Phase-locked loops (PLLs) are widely used in processor systems, communications systems, and signal processing systems, among others. PLLs are used for generating clock signals with various desired frequencies which are capable of being provided to a processor for running its internal logic. Processors derive their timing from these clock signals and the frequency of a processor's clock signal dictates the speed of execution of operational instructions by a processor.
Because the speed of execution of operational instructions may be adjusted by adjusting the frequency of the clock signal provided to the processor, there exists a proportional relationship between a processor's clock frequency and the processor's power consumption. A higher clock frequency results in a processor executing more instructions per unit of time and, therefore, the electrical circuitry and logic of this processor draw more current from its power source and dissipate more energy in the form of thermal energy.
PLLs are used to regulate speed of execution, power consumption, and heat dissipation of these processors. Therefore, managing power consumption in a processor system can be performed by managing the frequency of the output clock of the PLL in the processor system.
During the course of managing power consumption in a processor system, it is often required that power consumption be reduced considerably in a short amount of time, thereby necessitating an abrupt reduction of a PLL's output clock frequency to a new desired frequency that is much less than the current operating frequency. An example of this arises in a situation where a mobile phone's battery is low. The phone's user has just closed a computationally extensive application that required all the computational resources of the mobile phone's processor at the processor's maximum operating frequency, and then the user opens an application that requires few computational resources. In this example, as it is no longer necessary for the mobile phone's processor to operate at its maximum operating frequency, a power management unit of the mobile phone may want to considerably reduce the operating frequency of the processor in order to conserve battery power. Conversely, and in other situations, the operating frequency of the processor may need to be increased to accommodate for an increased workload.
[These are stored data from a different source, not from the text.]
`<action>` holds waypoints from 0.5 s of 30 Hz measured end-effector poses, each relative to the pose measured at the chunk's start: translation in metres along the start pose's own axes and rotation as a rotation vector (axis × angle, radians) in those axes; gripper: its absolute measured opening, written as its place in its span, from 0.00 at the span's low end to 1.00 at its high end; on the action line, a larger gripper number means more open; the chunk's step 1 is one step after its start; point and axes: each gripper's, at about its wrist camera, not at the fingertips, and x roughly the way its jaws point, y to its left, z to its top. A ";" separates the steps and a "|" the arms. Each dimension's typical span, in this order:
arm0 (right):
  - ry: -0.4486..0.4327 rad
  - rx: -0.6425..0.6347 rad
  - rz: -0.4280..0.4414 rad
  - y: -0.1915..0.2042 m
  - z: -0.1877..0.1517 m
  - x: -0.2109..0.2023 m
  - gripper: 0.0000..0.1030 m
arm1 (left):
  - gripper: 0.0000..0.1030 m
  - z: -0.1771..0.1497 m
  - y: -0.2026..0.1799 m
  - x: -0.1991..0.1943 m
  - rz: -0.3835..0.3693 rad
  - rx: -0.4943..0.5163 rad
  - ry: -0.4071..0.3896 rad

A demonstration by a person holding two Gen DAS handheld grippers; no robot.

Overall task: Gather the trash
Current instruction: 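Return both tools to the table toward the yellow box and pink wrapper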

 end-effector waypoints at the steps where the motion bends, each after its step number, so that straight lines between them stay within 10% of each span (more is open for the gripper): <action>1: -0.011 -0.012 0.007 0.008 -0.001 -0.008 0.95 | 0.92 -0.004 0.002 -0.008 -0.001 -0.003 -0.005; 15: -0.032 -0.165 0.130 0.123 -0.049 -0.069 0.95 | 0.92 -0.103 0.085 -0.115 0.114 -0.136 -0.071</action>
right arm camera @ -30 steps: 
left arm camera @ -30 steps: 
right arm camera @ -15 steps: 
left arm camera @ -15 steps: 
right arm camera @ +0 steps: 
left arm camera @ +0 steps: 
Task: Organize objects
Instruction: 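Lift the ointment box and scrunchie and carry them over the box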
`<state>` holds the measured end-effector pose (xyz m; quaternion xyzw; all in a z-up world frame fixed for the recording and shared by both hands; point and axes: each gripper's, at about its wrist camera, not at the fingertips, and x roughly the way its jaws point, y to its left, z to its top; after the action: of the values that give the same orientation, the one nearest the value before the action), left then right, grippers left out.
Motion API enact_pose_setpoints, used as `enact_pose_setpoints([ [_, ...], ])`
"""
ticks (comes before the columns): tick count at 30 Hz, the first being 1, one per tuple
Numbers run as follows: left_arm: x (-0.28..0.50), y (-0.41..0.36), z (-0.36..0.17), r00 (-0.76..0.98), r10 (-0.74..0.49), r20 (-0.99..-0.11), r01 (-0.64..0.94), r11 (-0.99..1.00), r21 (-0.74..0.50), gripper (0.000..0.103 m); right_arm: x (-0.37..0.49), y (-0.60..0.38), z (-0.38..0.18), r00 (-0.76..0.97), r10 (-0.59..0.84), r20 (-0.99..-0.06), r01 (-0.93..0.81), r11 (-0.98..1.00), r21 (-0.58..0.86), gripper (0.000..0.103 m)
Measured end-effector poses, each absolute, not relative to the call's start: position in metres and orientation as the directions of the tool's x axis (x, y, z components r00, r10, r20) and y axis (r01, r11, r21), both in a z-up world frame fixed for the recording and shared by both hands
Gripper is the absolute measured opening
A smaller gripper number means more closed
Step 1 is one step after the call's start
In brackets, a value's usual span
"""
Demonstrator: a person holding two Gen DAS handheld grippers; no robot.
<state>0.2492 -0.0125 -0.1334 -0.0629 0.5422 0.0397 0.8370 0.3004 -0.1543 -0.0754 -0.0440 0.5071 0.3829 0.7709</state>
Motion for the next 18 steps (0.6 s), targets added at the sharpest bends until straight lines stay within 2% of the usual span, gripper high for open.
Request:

In either event, the magnitude of the change in frequency and how quickly this change needs to take effect are two important considerations in PLLs. It is undesirable to suddenly change the output frequency to a new frequency that is very different from the current frequency, as this abrupt change will result in the processor immediately drawing more current at a much higher rate than before. This sudden change in current consumption results in a transient effect across the processor system's power supply network in what is known in the art as a di/dt effect or a load step. Furthermore, extreme changes in frequency are associated with a higher likelihood of resulting in a frequency overshoot or undershoot, in which case the processor will be operating at a different clock frequency than desired.
To counteract these problems, coarse-stepping to the new desired clock frequency may be performed. Although coarse-stepping alleviates some of the frequency overshoot or undershoot problems, coarse-stepping causes delay in reaching the new desired clock frequency. This delay is not only attributed to the inherent delay of achieving a desired frequency in many coarse steps (as opposed a single large step), but is also attributed to communication and handshake delays that occur when programming or commanding a PLL to coarse-step its frequency output, particularly when the communication is done across an asynchronous interface.
It is, therefore, desirable to have a method and apparatus to adjust the output frequency of a PLL without incurring significant delay, while at the same time minimizing the likelihood of a frequency overshoot and undershoot and load step.